- 6 years ago
- Wedding: July 2012
This is kind of a rant..sorry in advance. I got engaged last summer…which turned out to be a long engagement because of my churches requirements..we’re finally down to 9 months until the wedding. Well, 6 months ago I got laid off from my job of 5 years. Bummer. I hated my job, alot….so I took a leap and decided to start taking the prerequisites for nursing school at my local community college. I’ve never been great in school, matter of fact I hated school and had alot of problems socially and academically in highschool. Anyways, I sure tossed and turned over returning to school. I doubted my academic abilities. I cried hours on end about what to do, go back to work for another company doing the job I hate…or try something new. I completed my first two quarters with a 3.7 GPA. I began my 3rd quarter two weeks ago. I bombed my first math exam and now I’m sobbing over my anatomy and physiology books in near certainty that I will also bomb my AP exam this thursday, despite non-stop hours of studying.
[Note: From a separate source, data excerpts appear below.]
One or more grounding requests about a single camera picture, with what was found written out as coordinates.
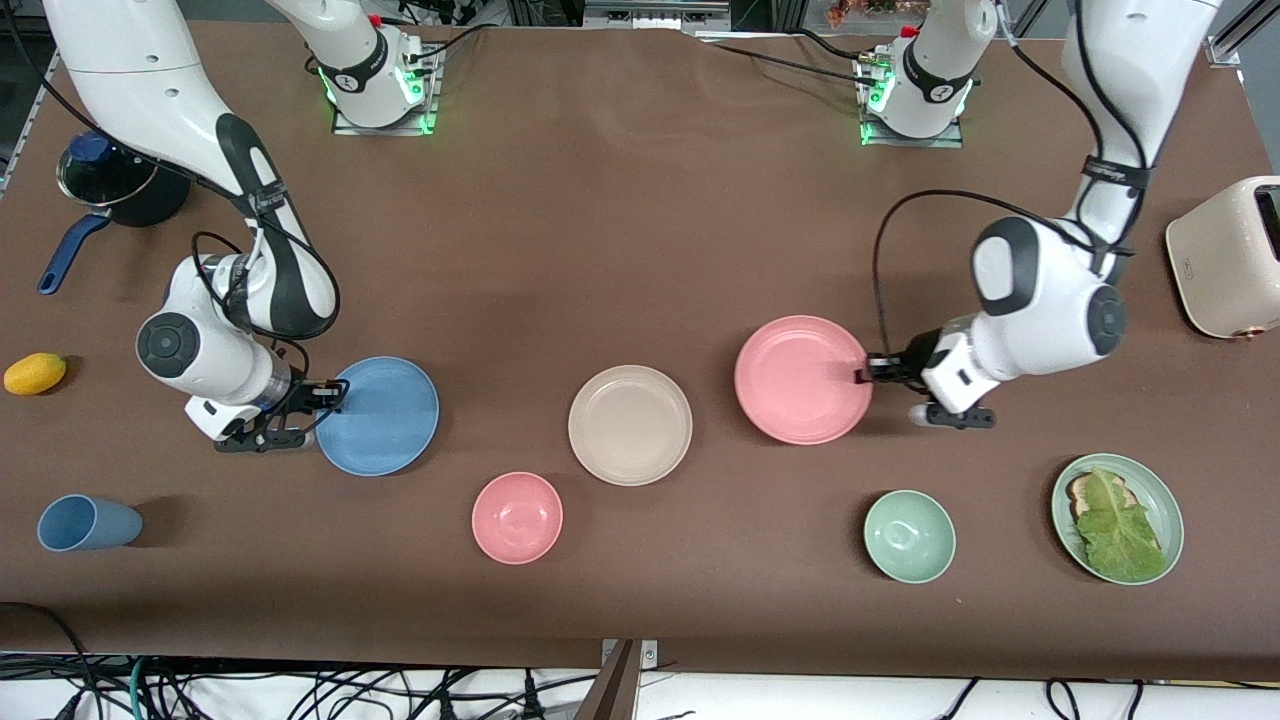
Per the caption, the blue plate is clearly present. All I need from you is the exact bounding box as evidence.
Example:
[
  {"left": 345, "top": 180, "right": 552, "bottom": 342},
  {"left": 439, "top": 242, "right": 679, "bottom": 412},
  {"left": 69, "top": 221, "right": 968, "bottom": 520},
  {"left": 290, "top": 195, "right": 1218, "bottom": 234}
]
[{"left": 315, "top": 356, "right": 441, "bottom": 477}]

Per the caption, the pink plate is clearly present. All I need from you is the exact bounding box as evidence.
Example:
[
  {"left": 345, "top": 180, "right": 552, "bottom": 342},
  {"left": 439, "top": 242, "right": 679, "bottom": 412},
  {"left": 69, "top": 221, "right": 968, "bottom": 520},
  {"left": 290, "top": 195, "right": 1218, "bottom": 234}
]
[{"left": 734, "top": 315, "right": 873, "bottom": 446}]

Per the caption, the green bowl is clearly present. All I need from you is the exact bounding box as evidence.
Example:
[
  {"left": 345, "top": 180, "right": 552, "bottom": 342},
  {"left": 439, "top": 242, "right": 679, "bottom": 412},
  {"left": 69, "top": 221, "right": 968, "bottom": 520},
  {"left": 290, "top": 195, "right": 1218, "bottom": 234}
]
[{"left": 863, "top": 489, "right": 957, "bottom": 584}]

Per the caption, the blue cup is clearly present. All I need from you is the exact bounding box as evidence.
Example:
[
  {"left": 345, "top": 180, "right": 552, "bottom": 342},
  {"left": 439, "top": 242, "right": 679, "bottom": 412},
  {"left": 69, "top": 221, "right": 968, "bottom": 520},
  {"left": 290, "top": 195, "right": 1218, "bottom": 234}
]
[{"left": 37, "top": 494, "right": 144, "bottom": 553}]

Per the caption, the toast slice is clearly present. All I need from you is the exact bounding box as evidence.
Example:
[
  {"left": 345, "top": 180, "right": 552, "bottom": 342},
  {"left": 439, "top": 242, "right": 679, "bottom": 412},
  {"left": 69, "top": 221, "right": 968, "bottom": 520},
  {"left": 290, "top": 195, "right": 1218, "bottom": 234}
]
[{"left": 1065, "top": 472, "right": 1139, "bottom": 523}]

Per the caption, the yellow lemon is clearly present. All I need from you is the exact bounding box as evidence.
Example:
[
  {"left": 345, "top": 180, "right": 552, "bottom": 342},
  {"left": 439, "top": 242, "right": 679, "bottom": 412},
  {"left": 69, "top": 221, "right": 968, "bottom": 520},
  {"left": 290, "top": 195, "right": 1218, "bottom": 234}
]
[{"left": 3, "top": 352, "right": 68, "bottom": 396}]

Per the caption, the green plate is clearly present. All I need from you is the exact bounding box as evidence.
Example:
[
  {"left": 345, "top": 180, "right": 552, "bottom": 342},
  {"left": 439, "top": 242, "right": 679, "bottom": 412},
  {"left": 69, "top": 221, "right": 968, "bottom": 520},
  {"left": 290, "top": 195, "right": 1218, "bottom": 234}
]
[{"left": 1050, "top": 453, "right": 1185, "bottom": 586}]

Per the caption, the pink bowl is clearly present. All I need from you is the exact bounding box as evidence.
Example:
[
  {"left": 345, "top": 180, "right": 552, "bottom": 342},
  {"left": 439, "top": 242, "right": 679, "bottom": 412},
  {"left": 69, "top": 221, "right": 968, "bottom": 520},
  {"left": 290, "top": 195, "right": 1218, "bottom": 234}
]
[{"left": 471, "top": 471, "right": 564, "bottom": 566}]

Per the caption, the green lettuce leaf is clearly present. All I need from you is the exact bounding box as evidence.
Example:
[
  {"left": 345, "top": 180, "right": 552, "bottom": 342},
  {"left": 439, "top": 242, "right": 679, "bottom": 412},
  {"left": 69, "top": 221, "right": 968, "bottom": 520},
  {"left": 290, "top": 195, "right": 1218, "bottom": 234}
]
[{"left": 1074, "top": 467, "right": 1169, "bottom": 583}]

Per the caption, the beige plate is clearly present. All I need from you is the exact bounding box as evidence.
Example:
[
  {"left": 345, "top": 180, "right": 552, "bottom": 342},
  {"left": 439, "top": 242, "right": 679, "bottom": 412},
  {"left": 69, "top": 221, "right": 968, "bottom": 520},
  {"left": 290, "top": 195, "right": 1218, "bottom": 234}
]
[{"left": 567, "top": 365, "right": 694, "bottom": 487}]

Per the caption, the beige toaster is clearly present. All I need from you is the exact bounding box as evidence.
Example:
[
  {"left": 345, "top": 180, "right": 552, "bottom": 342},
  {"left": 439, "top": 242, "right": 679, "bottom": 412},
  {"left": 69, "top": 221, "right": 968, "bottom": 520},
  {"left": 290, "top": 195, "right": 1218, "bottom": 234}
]
[{"left": 1165, "top": 175, "right": 1280, "bottom": 341}]

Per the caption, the brown table cover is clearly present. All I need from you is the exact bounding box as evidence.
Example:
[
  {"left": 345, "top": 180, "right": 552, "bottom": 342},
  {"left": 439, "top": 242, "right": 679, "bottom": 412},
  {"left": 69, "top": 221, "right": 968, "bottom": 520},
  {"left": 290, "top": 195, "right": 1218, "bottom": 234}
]
[{"left": 0, "top": 20, "right": 1280, "bottom": 683}]

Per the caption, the dark brown bar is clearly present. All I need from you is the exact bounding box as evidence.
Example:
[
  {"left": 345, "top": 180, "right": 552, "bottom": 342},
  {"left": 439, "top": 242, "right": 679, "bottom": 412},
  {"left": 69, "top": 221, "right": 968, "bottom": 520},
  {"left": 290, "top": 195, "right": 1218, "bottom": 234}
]
[{"left": 575, "top": 640, "right": 641, "bottom": 720}]

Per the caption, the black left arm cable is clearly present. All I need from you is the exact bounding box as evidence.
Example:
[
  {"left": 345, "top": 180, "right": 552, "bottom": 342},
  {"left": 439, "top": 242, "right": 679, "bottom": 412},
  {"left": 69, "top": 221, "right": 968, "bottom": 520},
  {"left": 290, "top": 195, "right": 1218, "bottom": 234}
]
[{"left": 872, "top": 0, "right": 1151, "bottom": 381}]

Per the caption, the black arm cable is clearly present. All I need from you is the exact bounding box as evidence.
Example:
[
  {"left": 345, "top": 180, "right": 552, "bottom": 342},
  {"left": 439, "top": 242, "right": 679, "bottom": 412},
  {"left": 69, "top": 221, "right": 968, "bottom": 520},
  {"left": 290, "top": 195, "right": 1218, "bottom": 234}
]
[
  {"left": 0, "top": 0, "right": 343, "bottom": 346},
  {"left": 872, "top": 0, "right": 1151, "bottom": 381}
]

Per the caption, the black pot with blue handle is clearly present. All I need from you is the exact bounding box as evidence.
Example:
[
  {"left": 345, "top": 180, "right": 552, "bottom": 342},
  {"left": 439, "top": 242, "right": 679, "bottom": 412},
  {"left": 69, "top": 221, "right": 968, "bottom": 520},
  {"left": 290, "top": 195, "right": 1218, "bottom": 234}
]
[{"left": 38, "top": 130, "right": 191, "bottom": 296}]

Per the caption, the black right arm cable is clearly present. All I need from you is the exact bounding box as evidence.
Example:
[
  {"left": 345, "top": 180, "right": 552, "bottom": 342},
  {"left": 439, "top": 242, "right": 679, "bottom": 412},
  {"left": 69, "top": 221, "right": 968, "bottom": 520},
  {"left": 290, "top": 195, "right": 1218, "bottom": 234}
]
[{"left": 0, "top": 0, "right": 343, "bottom": 346}]

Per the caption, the silver metal frame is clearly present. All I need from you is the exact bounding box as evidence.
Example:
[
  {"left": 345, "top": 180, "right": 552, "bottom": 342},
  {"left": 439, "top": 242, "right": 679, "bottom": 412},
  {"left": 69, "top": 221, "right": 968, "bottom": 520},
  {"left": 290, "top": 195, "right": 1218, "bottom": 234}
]
[{"left": 585, "top": 0, "right": 731, "bottom": 31}]

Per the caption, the aluminium profile rail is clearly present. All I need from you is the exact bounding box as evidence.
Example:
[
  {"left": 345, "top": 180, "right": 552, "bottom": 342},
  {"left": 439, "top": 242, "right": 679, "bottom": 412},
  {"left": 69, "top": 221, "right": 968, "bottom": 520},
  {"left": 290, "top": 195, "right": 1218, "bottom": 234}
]
[{"left": 1205, "top": 0, "right": 1280, "bottom": 66}]

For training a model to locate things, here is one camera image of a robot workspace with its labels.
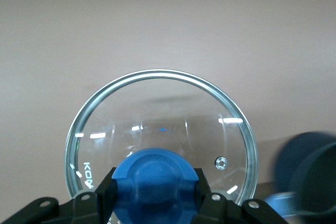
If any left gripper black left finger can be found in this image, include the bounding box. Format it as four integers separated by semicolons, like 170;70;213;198
0;166;118;224

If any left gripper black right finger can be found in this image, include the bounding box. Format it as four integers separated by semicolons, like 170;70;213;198
193;168;287;224

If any glass lid with blue knob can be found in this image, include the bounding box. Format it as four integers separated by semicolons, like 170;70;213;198
64;69;259;224

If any dark pot with blue handle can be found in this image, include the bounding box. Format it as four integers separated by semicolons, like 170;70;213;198
264;131;336;218

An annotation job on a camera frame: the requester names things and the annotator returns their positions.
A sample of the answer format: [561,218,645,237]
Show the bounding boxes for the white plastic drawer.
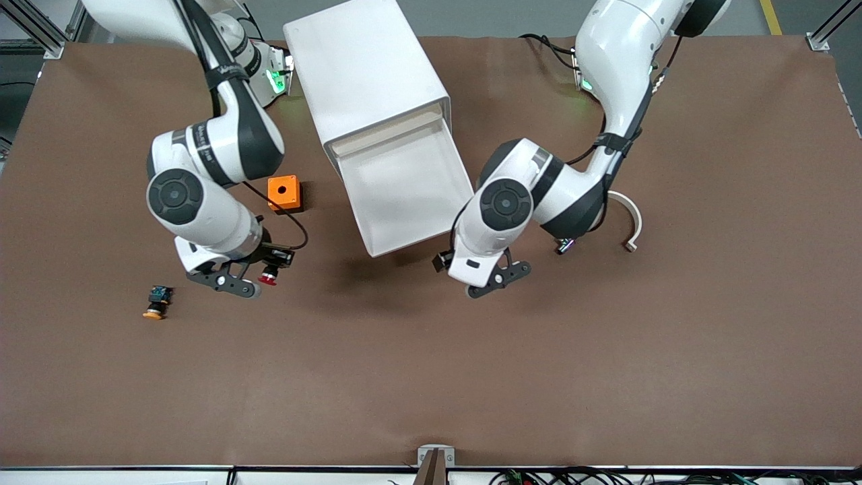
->
[335,109,476,259]

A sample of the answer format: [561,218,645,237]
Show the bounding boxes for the yellow mushroom push button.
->
[142,286,174,321]

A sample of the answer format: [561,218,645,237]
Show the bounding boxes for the white drawer cabinet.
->
[283,0,452,177]

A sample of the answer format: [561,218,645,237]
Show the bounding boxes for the brown table mat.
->
[0,34,862,469]

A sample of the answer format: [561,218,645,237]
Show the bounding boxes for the orange button enclosure box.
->
[267,175,304,215]

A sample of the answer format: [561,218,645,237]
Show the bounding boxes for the white half-ring clamp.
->
[606,190,643,253]

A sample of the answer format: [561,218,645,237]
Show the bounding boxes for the black base cable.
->
[519,32,581,73]

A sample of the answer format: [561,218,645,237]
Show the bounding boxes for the tangled black cables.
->
[492,467,862,485]

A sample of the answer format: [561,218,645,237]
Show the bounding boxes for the aluminium frame profile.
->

I am just scared to death I can’t hack it this quarter, I’m overwhelmed and I just don’t know what to do to make it better. Also, all my wedding planning has been on the back burner since the quater started. I have dropped several hints to my parents to help me out with a few things, but they just blow me off. I have yet to find a venue, and as much as I tried to make time this week to go look at some….nothing. Also, I made so many calls to several venues but only one called me back. I seem to have back luck with voicemail and email lately…doesn’t matter what it’s in regards to…the wedding, school, none of them seem to get answered and I’ve just been feeling pretty alone. FI wants to help me study, but he’s working two jobs so I can stay in school for the next year and half. Somtimes I think I made a huge mistake thinking I could handlee this and planning a wedding. I’m scared to death of failing..and everyone seeing me fail. //wrists.